* **EXERCISE INPUT**:

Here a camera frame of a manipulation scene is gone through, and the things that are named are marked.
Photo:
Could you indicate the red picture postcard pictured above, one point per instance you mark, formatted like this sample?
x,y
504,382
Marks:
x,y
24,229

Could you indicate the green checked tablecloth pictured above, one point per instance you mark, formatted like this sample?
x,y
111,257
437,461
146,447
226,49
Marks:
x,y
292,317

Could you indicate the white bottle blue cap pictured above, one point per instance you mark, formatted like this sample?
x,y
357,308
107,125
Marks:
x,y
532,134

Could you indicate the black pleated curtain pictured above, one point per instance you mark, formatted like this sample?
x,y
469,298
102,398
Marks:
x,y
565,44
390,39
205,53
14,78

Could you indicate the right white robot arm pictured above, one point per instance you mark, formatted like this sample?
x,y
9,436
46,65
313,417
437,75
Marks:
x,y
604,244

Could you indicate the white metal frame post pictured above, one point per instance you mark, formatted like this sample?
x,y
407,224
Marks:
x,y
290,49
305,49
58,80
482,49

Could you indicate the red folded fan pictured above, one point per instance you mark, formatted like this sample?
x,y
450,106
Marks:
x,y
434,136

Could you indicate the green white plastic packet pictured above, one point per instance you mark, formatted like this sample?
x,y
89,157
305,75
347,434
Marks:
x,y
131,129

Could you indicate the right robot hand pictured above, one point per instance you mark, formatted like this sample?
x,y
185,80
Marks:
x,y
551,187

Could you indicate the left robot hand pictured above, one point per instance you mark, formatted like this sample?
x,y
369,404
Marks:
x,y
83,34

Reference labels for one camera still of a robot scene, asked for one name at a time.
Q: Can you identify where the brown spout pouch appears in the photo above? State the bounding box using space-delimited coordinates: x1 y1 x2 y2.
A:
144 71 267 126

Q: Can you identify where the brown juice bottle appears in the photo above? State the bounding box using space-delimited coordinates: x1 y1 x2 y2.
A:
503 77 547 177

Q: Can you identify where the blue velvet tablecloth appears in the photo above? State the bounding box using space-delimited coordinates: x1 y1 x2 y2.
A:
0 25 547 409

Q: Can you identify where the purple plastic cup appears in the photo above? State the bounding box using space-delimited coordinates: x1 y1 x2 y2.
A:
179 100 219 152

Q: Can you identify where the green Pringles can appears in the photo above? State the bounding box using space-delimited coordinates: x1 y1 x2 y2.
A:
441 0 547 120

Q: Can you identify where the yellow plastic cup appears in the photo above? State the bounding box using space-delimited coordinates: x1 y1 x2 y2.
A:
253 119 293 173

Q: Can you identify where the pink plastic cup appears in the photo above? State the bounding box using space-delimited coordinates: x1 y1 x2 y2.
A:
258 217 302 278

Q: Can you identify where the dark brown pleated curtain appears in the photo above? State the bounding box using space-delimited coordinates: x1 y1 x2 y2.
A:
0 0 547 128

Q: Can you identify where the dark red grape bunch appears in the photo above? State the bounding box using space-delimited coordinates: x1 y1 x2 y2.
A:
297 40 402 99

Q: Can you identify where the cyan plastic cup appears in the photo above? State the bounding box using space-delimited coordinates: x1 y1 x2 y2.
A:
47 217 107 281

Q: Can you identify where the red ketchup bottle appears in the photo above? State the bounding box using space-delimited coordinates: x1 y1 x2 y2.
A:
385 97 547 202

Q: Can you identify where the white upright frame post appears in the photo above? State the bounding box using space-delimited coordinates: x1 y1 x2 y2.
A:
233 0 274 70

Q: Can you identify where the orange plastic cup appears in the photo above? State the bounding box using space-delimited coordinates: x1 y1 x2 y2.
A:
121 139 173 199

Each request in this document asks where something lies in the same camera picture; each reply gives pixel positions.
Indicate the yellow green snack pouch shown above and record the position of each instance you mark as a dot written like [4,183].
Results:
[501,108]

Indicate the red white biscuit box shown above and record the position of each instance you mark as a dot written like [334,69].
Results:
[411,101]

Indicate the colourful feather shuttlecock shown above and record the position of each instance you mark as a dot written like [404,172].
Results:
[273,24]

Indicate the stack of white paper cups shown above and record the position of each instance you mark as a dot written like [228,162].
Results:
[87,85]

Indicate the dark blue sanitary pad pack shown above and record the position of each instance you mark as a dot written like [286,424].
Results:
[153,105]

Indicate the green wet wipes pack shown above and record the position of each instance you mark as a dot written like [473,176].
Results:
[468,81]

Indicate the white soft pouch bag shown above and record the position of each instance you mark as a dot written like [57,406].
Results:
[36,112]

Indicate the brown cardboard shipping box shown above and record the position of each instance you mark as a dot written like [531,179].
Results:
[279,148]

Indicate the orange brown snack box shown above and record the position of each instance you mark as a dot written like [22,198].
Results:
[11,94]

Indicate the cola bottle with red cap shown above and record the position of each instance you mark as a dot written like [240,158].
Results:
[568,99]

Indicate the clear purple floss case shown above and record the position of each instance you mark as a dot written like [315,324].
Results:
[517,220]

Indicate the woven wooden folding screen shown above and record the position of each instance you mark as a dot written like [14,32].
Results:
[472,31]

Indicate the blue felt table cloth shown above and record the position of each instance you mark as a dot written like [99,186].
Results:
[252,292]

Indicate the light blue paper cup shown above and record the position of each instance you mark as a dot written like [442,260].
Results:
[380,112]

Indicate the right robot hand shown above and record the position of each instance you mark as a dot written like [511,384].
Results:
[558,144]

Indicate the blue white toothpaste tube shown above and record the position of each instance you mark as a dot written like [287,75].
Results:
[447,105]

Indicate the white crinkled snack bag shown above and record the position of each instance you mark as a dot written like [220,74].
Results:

* **WHAT THE TASK REQUIRES**: All of the material above should be set down again, unaltered.

* **REPLY**:
Here a camera frame of a manipulation scene is gone through, and the things that are named are marked.
Photo:
Could you indicate the red picture postcard pictured above, one point per instance you mark, formatted like this sample?
x,y
504,382
Marks:
x,y
24,229

Could you indicate the green checked tablecloth pictured above, one point per instance you mark, formatted like this sample?
x,y
111,257
437,461
146,447
226,49
Marks:
x,y
292,317

Could you indicate the white bottle blue cap pictured above, one point per instance you mark, formatted like this sample?
x,y
357,308
107,125
Marks:
x,y
532,134

Could you indicate the black pleated curtain pictured above, one point per instance you mark, formatted like this sample?
x,y
469,298
102,398
Marks:
x,y
565,44
390,39
205,53
14,78

Could you indicate the right white robot arm pictured above, one point per instance you mark, formatted like this sample?
x,y
9,436
46,65
313,417
437,75
Marks:
x,y
604,244

Could you indicate the white metal frame post pictured above, one point per instance you mark, formatted like this sample?
x,y
407,224
Marks:
x,y
290,49
305,49
58,80
482,49

Could you indicate the red folded fan pictured above, one point per instance you mark, formatted like this sample?
x,y
450,106
Marks:
x,y
434,136

Could you indicate the green white plastic packet pictured above, one point per instance you mark, formatted like this sample?
x,y
89,157
305,75
347,434
Marks:
x,y
131,129

Could you indicate the right robot hand pictured above, one point per instance you mark, formatted like this sample?
x,y
185,80
Marks:
x,y
551,187

Could you indicate the left robot hand pictured above, one point per instance you mark, formatted like this sample?
x,y
369,404
Marks:
x,y
83,34

Reference labels for one camera still of a robot scene, asked for one name at a time.
Q: Can you identify where the brown spout pouch appears in the photo above? State the bounding box using space-delimited coordinates: x1 y1 x2 y2.
A:
144 71 267 126

Q: Can you identify where the brown juice bottle appears in the photo above? State the bounding box using space-delimited coordinates: x1 y1 x2 y2.
A:
503 77 547 177

Q: Can you identify where the blue velvet tablecloth appears in the photo above? State the bounding box using space-delimited coordinates: x1 y1 x2 y2.
A:
0 25 547 409

Q: Can you identify where the purple plastic cup appears in the photo above? State the bounding box using space-delimited coordinates: x1 y1 x2 y2.
A:
179 100 219 152

Q: Can you identify where the green Pringles can appears in the photo above? State the bounding box using space-delimited coordinates: x1 y1 x2 y2.
A:
441 0 547 120

Q: Can you identify where the yellow plastic cup appears in the photo above? State the bounding box using space-delimited coordinates: x1 y1 x2 y2.
A:
253 119 293 173

Q: Can you identify where the pink plastic cup appears in the photo above? State the bounding box using space-delimited coordinates: x1 y1 x2 y2.
A:
258 217 302 278

Q: Can you identify where the dark brown pleated curtain appears in the photo above? State the bounding box using space-delimited coordinates: x1 y1 x2 y2.
A:
0 0 547 128

Q: Can you identify where the dark red grape bunch appears in the photo above? State the bounding box using space-delimited coordinates: x1 y1 x2 y2.
A:
297 40 402 99

Q: Can you identify where the cyan plastic cup appears in the photo above? State the bounding box using space-delimited coordinates: x1 y1 x2 y2.
A:
47 217 107 281

Q: Can you identify where the red ketchup bottle appears in the photo above? State the bounding box using space-delimited coordinates: x1 y1 x2 y2.
A:
385 97 547 202

Q: Can you identify where the white upright frame post appears in the photo above? State the bounding box using space-delimited coordinates: x1 y1 x2 y2.
A:
233 0 274 70

Q: Can you identify where the orange plastic cup appears in the photo above? State the bounding box using space-delimited coordinates: x1 y1 x2 y2.
A:
121 139 173 199

Each request in this document asks where something lies in the same camera picture; each reply gives pixel positions.
Indicate the yellow green snack pouch shown above and record the position of each instance you mark as a dot written like [4,183].
Results:
[501,108]

Indicate the red white biscuit box shown above and record the position of each instance you mark as a dot written like [334,69].
Results:
[411,101]

Indicate the colourful feather shuttlecock shown above and record the position of each instance you mark as a dot written like [404,172].
Results:
[273,24]

Indicate the stack of white paper cups shown above and record the position of each instance you mark as a dot written like [228,162].
Results:
[87,85]

Indicate the dark blue sanitary pad pack shown above and record the position of each instance you mark as a dot written like [286,424].
Results:
[153,105]

Indicate the green wet wipes pack shown above and record the position of each instance you mark as a dot written like [473,176].
Results:
[468,81]

Indicate the white soft pouch bag shown above and record the position of each instance you mark as a dot written like [57,406].
Results:
[36,112]

Indicate the brown cardboard shipping box shown above and record the position of each instance you mark as a dot written like [531,179].
Results:
[279,148]

Indicate the orange brown snack box shown above and record the position of each instance you mark as a dot written like [22,198].
Results:
[11,94]

Indicate the cola bottle with red cap shown above and record the position of each instance you mark as a dot written like [240,158].
Results:
[568,99]

Indicate the clear purple floss case shown above and record the position of each instance you mark as a dot written like [315,324].
Results:
[517,220]

Indicate the woven wooden folding screen shown above and record the position of each instance you mark as a dot written like [14,32].
Results:
[472,31]

Indicate the blue felt table cloth shown above and record the position of each instance you mark as a dot written like [99,186].
Results:
[252,292]

Indicate the light blue paper cup shown above and record the position of each instance you mark as a dot written like [442,260].
Results:
[380,112]

Indicate the right robot hand shown above and record the position of each instance you mark as a dot written like [511,384].
Results:
[558,144]

Indicate the blue white toothpaste tube shown above and record the position of each instance you mark as a dot written like [287,75].
Results:
[447,105]

Indicate the white crinkled snack bag shown above and record the position of each instance you mark as a dot written like [220,74].
Results:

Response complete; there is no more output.